§ Goal of the exercise: Only the lines containing the string "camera" are needed; copy all of them from the listing.

--

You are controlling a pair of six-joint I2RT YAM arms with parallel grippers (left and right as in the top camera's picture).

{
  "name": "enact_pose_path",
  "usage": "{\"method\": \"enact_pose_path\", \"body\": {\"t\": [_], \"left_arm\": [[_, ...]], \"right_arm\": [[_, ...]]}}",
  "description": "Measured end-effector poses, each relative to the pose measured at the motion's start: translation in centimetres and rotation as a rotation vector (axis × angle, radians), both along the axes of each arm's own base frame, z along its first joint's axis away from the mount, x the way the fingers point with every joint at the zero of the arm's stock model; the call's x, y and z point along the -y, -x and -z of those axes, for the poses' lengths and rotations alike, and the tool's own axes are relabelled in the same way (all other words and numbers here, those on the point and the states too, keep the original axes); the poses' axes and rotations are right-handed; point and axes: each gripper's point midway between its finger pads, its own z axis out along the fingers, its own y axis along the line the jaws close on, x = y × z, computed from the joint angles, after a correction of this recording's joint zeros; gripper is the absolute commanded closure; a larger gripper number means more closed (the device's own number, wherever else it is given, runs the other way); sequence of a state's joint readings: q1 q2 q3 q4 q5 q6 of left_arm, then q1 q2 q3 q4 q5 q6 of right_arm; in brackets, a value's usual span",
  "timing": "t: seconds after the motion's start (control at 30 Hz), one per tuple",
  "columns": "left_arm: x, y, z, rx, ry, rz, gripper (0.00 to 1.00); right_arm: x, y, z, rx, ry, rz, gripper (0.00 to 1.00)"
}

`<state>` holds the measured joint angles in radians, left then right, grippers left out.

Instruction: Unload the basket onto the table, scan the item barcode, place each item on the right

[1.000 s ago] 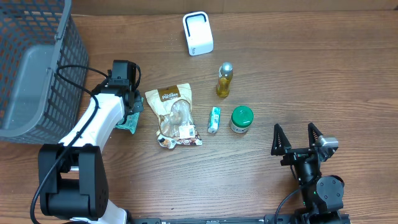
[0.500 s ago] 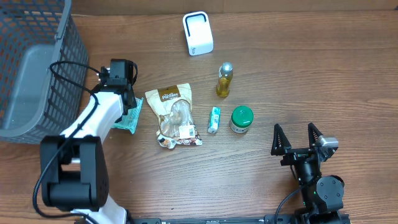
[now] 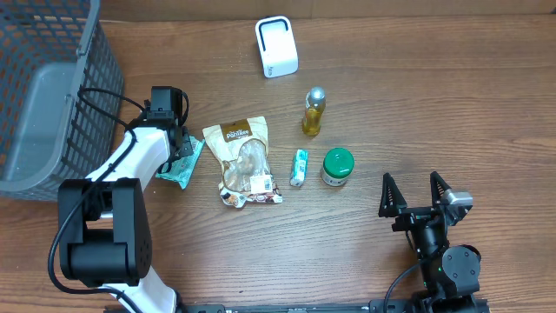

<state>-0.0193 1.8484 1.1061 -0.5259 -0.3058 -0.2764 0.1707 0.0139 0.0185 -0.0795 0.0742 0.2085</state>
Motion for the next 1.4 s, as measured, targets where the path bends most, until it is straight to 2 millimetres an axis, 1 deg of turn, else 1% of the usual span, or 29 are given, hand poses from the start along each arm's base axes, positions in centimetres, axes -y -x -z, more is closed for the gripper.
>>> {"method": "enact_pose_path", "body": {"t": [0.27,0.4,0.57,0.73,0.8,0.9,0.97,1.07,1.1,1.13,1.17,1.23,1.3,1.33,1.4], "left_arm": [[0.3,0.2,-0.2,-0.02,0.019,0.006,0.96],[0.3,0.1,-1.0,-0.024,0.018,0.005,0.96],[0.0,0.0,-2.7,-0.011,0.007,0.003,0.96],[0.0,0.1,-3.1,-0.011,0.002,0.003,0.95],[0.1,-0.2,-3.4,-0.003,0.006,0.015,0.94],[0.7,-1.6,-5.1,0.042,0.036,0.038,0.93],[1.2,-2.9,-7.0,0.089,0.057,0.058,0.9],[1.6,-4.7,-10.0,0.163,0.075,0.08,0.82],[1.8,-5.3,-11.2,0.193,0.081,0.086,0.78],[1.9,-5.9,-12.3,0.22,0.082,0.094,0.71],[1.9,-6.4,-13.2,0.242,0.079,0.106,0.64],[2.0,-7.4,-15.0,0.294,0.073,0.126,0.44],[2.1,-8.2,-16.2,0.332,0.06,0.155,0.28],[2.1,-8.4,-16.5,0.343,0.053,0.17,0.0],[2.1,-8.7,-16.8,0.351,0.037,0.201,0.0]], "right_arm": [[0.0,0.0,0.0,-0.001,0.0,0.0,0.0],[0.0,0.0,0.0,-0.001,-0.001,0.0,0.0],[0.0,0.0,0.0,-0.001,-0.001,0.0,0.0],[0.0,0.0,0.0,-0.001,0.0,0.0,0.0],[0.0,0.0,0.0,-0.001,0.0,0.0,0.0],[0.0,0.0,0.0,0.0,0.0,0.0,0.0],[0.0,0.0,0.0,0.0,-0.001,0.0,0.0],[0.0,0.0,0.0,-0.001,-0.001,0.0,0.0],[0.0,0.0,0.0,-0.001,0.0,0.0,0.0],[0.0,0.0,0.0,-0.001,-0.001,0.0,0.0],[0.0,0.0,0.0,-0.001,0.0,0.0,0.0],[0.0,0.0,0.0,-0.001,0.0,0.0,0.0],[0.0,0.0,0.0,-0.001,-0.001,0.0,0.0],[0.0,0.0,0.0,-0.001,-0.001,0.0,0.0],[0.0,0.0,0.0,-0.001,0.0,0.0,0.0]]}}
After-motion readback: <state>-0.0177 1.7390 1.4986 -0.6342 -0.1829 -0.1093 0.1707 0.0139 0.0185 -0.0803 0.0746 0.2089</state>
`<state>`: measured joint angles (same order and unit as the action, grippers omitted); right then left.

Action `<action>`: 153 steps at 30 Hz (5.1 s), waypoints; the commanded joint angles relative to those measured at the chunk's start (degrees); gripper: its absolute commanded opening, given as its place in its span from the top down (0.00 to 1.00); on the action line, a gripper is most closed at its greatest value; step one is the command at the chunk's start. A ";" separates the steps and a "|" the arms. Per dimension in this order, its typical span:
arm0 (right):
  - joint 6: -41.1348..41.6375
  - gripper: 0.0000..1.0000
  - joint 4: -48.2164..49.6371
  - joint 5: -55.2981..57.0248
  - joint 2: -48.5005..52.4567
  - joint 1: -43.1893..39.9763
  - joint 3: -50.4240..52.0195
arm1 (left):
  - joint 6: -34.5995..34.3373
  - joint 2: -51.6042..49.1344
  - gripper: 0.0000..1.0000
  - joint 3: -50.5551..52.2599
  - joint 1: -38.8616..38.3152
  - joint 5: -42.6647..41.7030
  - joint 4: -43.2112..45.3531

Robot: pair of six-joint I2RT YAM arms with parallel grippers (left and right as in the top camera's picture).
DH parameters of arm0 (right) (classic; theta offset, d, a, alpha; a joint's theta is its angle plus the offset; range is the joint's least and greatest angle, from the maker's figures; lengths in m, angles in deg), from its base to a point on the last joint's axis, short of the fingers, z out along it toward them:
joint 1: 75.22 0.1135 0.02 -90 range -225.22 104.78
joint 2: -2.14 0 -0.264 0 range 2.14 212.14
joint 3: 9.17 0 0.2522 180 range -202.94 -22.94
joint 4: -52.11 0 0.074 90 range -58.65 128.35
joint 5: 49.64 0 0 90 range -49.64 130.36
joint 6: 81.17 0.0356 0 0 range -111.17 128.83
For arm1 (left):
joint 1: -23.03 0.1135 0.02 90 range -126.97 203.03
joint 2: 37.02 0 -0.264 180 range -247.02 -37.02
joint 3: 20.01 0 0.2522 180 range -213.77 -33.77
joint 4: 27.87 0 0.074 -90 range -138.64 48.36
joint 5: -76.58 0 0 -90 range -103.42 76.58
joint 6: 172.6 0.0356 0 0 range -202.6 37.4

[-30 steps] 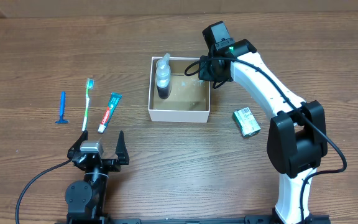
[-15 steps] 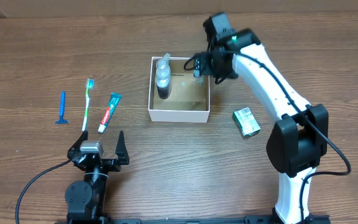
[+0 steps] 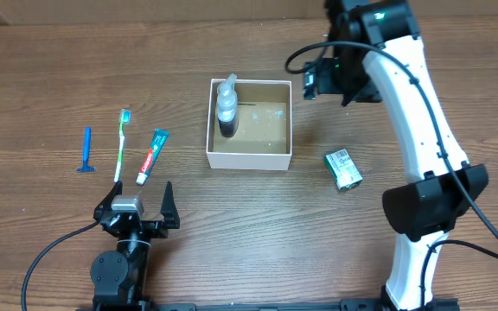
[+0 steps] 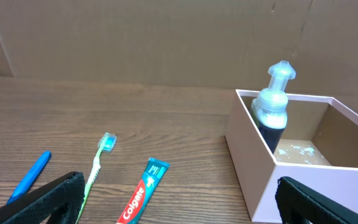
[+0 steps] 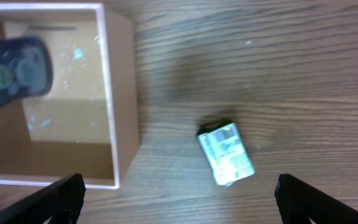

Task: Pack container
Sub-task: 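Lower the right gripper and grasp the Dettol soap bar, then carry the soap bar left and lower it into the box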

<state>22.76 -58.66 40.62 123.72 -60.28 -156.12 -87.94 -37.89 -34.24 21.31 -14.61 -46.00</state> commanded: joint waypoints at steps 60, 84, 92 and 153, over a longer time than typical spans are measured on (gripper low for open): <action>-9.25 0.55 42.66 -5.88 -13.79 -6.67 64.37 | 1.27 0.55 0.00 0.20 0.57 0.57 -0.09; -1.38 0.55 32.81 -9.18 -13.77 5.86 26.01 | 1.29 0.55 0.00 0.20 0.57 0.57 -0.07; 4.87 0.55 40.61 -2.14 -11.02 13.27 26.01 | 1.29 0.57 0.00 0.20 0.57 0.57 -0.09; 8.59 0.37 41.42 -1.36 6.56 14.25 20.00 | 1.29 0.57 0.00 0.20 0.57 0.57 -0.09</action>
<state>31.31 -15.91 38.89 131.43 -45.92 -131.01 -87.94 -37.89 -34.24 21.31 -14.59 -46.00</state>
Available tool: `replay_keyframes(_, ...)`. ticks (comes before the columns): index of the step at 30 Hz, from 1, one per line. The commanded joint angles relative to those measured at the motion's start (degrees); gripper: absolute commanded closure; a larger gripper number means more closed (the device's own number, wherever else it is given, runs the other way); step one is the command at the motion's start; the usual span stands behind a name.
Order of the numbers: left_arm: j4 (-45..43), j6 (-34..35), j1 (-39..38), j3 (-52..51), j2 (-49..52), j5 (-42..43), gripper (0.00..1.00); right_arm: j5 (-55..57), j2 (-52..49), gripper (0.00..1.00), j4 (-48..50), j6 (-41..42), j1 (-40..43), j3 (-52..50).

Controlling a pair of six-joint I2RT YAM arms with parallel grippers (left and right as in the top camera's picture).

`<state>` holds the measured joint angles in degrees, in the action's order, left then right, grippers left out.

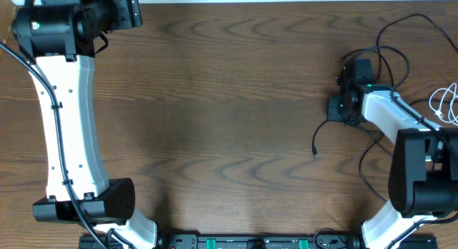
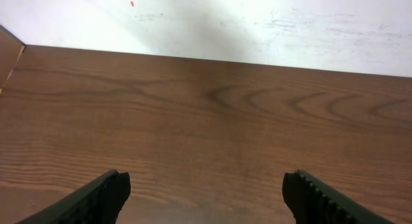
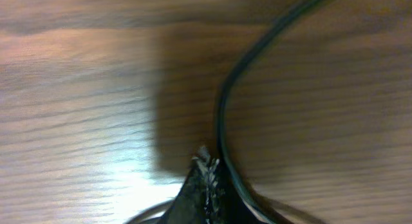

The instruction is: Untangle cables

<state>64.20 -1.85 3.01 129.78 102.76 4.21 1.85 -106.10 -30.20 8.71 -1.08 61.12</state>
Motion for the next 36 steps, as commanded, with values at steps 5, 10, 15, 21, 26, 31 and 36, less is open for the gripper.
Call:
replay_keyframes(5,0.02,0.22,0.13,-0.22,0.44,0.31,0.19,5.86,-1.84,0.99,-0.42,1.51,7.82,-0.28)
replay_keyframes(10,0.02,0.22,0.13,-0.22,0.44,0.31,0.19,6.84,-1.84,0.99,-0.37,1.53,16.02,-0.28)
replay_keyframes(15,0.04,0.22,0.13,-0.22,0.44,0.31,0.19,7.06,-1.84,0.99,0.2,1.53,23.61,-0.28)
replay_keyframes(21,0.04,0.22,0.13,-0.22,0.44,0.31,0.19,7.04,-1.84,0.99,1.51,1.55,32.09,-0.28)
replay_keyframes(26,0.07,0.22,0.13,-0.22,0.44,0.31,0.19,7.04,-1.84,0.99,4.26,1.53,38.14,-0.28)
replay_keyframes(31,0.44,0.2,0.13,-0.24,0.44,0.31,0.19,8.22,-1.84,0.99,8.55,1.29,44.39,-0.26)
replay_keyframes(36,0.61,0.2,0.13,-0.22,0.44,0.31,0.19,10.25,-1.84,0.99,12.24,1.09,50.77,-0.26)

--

§ Response to this exercise:
You are controlling a pair of six-joint I2RT YAM arms with parallel grippers (left and right as in the top camera's picture).
Robot: pair of six-joint I2RT YAM arms with parallel grippers (left and right as in the top camera's picture).
Controlling a pair of six-joint I2RT YAM arms with parallel grippers (left and right as in the top camera's picture).

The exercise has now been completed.